4. Restart the loop from the top by going back to line 49 and running readFromSensors() function again.
Notice that while infinite loops are usually undesired, it is useful in this program; the infinite loop here ensures the MCU is always checking the status of the sensors and switches (by running readFromSensors() every second) and always taking appropriate action towards the actuators (by running writeToActuators()) based on the status of the sensors.
d. Currently, the light is controlled by the switch and the LED is controlled by the push button. Modify the code to make the switch control the LED and the push button control the light.
Part 4: Reflection
The introduction of the programmable PT MCU in Packet Tracer 7.1 allows for a powerful IoT simulation environment. The use of Python as programming language also contributes for a robust platform.
a.

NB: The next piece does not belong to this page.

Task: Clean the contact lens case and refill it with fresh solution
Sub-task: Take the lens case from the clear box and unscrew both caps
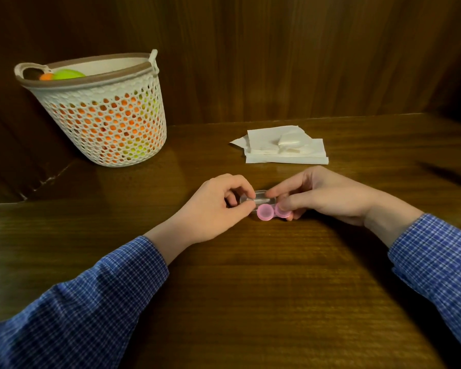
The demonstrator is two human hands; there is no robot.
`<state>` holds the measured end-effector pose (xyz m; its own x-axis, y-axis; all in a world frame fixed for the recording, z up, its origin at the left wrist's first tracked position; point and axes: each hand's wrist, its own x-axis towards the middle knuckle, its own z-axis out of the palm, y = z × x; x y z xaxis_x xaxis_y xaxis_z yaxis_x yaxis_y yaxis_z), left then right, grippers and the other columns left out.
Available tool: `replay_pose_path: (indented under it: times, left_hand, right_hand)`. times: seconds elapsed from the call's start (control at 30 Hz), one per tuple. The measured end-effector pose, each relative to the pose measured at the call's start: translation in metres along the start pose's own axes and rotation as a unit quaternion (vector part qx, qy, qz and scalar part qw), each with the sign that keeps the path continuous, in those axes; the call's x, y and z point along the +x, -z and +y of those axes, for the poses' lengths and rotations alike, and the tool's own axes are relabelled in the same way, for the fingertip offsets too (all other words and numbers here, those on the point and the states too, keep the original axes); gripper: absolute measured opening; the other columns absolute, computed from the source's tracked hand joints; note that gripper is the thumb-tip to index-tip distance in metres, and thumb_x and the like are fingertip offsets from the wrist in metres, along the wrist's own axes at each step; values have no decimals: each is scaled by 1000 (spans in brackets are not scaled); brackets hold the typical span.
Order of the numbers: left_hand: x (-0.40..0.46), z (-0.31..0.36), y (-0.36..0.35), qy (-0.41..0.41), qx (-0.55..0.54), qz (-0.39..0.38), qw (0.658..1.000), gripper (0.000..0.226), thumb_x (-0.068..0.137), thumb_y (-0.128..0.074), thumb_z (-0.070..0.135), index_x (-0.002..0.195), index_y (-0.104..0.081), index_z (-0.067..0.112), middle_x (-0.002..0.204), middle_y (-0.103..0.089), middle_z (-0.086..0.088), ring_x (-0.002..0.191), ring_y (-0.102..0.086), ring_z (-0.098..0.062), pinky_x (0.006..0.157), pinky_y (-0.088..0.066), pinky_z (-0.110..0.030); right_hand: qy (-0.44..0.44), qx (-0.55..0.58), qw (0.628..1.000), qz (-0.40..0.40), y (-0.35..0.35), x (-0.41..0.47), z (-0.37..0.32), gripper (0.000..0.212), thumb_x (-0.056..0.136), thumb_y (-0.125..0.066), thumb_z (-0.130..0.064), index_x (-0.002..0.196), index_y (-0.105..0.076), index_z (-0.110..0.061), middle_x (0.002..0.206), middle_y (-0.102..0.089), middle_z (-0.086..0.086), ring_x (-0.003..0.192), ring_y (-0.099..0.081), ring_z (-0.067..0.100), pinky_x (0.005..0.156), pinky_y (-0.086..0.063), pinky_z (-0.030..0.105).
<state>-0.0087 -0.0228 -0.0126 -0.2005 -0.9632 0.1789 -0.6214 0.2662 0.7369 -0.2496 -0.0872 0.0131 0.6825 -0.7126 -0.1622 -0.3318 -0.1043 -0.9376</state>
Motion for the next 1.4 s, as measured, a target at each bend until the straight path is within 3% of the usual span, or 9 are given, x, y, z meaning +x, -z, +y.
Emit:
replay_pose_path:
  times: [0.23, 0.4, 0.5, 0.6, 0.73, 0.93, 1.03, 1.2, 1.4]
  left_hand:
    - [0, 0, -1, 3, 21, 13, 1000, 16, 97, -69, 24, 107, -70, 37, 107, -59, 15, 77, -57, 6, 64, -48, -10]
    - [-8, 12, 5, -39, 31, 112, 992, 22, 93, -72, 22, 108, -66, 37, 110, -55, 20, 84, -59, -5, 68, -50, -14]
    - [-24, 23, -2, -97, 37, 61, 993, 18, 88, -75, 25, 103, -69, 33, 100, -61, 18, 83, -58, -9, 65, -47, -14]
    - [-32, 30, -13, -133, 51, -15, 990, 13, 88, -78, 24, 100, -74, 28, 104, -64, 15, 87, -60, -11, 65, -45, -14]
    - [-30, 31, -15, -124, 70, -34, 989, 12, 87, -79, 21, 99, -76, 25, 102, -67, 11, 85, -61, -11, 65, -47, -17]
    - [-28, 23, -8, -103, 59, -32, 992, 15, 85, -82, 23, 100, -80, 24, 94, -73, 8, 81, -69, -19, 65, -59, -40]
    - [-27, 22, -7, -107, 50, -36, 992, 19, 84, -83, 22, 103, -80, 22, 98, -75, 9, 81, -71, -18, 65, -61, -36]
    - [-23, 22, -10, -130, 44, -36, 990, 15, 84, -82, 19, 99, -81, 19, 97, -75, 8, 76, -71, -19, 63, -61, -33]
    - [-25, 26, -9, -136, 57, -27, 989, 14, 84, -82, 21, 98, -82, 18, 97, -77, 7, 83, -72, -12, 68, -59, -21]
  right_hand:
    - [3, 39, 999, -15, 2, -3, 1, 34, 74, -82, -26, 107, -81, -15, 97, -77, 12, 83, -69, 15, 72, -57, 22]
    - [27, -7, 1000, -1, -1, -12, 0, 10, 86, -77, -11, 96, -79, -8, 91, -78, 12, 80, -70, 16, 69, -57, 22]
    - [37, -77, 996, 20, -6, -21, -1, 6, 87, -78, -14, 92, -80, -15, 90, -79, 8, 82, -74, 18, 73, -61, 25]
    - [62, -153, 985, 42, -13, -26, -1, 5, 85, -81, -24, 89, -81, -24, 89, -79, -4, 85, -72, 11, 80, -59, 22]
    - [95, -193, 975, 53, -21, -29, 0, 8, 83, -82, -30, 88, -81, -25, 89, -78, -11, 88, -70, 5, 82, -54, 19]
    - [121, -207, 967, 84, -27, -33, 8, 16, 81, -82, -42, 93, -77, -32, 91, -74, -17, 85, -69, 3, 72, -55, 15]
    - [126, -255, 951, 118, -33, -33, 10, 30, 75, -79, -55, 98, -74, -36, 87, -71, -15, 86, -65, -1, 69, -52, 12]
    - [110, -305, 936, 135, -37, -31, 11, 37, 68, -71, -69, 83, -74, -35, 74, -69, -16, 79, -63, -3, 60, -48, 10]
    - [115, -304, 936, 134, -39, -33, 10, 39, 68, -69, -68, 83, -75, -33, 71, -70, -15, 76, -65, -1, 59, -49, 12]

CHALLENGE 1: Port SparkFun Starter’s Kit circuit 1, “Blinking an LED” into Packet Tracer 7.1, using the PT MCU as the microcontroller.
Tips: You will have to port the code presented on SIK to Python.
You will also have to modify the pins used on SIK to adapt to PT MCU’s pin numbering system.
b. CHALLENGE 2: Using the concepts presented on SparkFun Starter’s Kit circuit 1 Blinking and LED, circuit 4 Multiple LEDs and circuit 5 Push Button, use Packet Tracer 7.1 or newer to create a circuit that illuminates one of eight LEDs in sequence, every time the push button is pressed.
You must use 8 LEDs and they must be lined up.
Every time the Push Button is pressed, the currently lit LED goes dark and the next one illuminates.
There must be only one LED lit up at any given time.
Tip: Use the PT MCU as your microcontroller.